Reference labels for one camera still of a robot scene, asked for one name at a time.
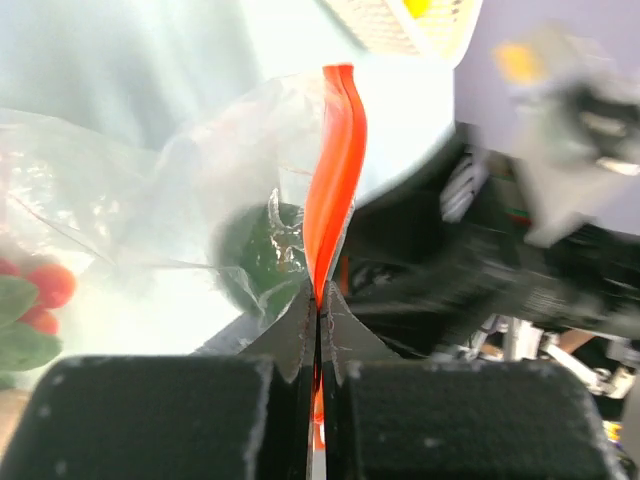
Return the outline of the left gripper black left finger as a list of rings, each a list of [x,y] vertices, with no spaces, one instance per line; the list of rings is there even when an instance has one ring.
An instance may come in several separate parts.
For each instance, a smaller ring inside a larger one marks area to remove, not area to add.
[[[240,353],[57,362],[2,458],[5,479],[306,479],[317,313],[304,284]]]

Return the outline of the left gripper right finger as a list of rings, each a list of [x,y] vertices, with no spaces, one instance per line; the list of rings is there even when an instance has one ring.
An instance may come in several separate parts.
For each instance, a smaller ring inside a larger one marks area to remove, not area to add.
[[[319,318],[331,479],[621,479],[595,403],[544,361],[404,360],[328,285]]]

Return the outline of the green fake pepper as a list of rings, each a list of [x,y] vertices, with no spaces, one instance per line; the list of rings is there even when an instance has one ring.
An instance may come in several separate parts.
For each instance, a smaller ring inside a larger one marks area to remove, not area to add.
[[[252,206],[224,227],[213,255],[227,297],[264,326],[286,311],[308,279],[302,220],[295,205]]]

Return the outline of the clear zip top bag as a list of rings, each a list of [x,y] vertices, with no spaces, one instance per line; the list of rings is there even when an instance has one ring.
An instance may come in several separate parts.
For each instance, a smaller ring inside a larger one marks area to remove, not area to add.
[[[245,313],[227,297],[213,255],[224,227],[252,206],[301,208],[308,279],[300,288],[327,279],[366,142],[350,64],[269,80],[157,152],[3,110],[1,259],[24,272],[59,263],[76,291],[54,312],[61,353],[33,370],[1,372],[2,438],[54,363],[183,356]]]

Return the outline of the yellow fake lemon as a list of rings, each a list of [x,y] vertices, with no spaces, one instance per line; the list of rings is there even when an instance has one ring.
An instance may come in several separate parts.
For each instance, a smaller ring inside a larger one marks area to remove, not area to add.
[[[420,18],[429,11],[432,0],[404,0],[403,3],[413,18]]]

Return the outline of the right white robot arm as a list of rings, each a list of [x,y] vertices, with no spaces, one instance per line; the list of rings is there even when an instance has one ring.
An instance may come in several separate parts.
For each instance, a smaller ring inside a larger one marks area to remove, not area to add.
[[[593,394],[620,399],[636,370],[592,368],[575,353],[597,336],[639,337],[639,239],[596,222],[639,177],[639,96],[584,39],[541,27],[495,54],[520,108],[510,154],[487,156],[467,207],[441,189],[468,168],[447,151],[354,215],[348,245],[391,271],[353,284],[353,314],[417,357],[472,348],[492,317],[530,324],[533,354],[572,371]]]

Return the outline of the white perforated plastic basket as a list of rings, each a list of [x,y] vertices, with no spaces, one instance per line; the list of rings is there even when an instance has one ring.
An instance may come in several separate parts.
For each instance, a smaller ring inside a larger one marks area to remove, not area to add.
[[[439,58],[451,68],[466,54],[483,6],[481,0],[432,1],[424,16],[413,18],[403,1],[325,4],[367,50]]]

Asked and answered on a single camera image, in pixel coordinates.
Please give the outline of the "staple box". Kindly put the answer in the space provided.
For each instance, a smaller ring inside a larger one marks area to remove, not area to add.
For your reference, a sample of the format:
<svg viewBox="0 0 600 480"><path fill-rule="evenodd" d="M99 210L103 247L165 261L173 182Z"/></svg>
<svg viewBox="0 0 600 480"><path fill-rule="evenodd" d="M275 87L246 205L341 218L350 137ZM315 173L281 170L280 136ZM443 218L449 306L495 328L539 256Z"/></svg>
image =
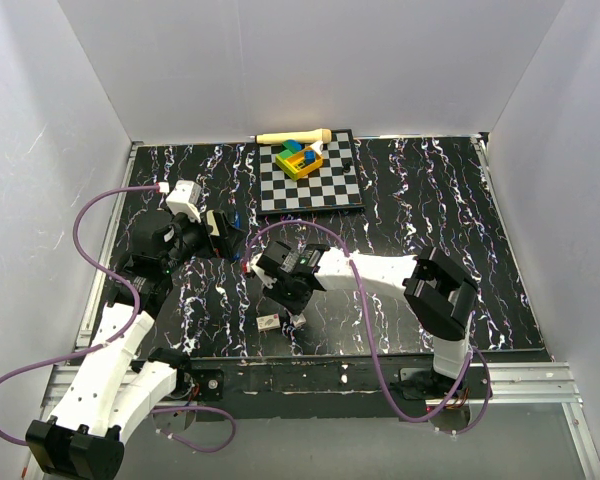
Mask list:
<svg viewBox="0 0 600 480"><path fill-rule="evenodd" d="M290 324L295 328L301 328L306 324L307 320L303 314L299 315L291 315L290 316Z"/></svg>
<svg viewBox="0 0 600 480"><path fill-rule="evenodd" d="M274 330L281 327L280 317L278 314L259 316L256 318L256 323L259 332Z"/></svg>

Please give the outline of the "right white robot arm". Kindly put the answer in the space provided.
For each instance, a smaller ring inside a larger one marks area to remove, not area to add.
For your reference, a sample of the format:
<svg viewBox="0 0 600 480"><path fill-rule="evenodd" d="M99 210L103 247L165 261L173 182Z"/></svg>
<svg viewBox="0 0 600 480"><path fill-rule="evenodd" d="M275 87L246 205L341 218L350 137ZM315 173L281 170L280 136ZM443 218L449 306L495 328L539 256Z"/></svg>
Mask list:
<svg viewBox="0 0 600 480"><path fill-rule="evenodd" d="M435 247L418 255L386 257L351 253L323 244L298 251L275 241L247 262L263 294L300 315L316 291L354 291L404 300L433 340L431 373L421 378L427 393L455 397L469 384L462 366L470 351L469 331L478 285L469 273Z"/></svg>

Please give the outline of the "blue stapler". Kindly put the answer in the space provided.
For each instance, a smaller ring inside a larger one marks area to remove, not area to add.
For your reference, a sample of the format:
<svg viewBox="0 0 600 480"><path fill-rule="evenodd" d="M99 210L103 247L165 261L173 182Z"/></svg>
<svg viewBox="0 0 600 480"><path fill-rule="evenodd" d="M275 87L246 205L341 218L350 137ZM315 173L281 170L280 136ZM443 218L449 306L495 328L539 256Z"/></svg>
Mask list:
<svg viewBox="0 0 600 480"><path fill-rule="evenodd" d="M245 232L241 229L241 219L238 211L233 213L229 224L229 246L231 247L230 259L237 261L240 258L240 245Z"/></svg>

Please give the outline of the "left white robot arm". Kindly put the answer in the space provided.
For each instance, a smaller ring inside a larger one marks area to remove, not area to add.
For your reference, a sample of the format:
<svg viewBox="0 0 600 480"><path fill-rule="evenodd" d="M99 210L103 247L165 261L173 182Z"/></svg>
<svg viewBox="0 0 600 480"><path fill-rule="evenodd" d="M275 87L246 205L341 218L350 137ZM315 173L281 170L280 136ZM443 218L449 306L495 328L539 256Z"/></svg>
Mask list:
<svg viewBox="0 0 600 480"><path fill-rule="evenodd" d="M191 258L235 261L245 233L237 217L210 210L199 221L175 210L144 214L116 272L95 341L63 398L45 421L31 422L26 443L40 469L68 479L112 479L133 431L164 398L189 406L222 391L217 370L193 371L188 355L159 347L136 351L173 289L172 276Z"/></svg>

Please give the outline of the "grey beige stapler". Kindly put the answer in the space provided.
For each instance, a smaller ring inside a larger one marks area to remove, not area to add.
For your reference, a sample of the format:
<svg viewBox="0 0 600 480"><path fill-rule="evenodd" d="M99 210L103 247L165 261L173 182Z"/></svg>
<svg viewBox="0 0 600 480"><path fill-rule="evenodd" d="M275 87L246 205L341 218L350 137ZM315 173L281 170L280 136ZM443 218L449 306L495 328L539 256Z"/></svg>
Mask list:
...
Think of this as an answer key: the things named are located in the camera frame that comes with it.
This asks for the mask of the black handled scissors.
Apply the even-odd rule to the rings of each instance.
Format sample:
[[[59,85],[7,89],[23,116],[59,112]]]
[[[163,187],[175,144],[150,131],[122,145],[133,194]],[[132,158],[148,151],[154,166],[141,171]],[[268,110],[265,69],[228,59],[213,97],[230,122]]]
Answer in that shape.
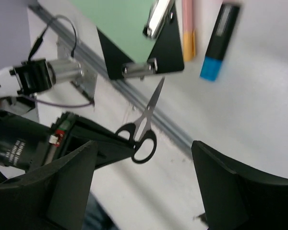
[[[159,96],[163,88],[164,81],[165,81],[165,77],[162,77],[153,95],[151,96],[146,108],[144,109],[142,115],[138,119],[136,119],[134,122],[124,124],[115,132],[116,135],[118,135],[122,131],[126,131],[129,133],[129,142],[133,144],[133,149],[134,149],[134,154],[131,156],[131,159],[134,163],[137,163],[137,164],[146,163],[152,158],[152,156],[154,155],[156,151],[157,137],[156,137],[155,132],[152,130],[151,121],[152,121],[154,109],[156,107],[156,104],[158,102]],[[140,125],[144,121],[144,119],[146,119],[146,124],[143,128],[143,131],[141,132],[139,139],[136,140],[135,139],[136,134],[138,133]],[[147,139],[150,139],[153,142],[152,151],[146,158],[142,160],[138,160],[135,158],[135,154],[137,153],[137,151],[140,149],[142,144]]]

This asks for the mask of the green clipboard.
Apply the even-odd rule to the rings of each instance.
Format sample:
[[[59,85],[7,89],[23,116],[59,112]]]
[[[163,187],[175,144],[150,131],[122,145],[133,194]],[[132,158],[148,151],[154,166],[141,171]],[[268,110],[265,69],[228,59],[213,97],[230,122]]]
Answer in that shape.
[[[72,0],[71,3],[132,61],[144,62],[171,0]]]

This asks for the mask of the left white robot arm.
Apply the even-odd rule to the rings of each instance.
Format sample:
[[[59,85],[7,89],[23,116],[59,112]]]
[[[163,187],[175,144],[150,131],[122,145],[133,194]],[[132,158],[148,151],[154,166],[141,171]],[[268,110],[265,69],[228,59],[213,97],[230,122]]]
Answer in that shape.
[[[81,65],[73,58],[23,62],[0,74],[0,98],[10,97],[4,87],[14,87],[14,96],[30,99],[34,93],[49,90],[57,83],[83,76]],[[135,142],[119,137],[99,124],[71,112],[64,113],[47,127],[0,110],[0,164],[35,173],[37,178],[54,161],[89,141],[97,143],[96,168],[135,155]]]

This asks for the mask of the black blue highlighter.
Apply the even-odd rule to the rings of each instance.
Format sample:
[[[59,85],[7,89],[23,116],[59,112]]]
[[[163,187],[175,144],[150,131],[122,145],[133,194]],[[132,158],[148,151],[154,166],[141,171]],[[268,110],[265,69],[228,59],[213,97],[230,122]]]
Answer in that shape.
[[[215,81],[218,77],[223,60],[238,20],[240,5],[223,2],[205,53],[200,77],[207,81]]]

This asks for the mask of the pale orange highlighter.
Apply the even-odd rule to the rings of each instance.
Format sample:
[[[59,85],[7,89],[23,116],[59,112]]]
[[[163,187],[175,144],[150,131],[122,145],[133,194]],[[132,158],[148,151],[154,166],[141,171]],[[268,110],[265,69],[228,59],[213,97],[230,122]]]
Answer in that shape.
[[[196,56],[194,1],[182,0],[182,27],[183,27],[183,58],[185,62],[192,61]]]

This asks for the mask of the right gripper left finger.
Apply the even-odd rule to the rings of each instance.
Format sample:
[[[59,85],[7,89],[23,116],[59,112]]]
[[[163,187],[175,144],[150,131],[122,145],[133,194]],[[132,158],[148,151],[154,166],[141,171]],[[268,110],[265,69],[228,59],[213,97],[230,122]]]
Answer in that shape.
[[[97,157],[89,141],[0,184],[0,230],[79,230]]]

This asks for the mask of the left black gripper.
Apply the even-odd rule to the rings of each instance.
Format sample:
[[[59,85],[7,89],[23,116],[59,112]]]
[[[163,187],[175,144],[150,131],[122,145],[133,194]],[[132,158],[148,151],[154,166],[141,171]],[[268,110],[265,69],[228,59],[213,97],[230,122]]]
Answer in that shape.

Activity:
Look through the entries above; copy every line holding the string "fake".

Solution below:
Return the outline of the green fake pepper as a list of rings, each a list of [x,y] vertices, with no spaces, one instance per line; the list of rings is there even when an instance has one ring.
Return the outline of the yellow fake lemon as a list of rings, each a list of [x,y] vertices, with no spaces, one instance per line; the list of rings is there even when an instance has one ring.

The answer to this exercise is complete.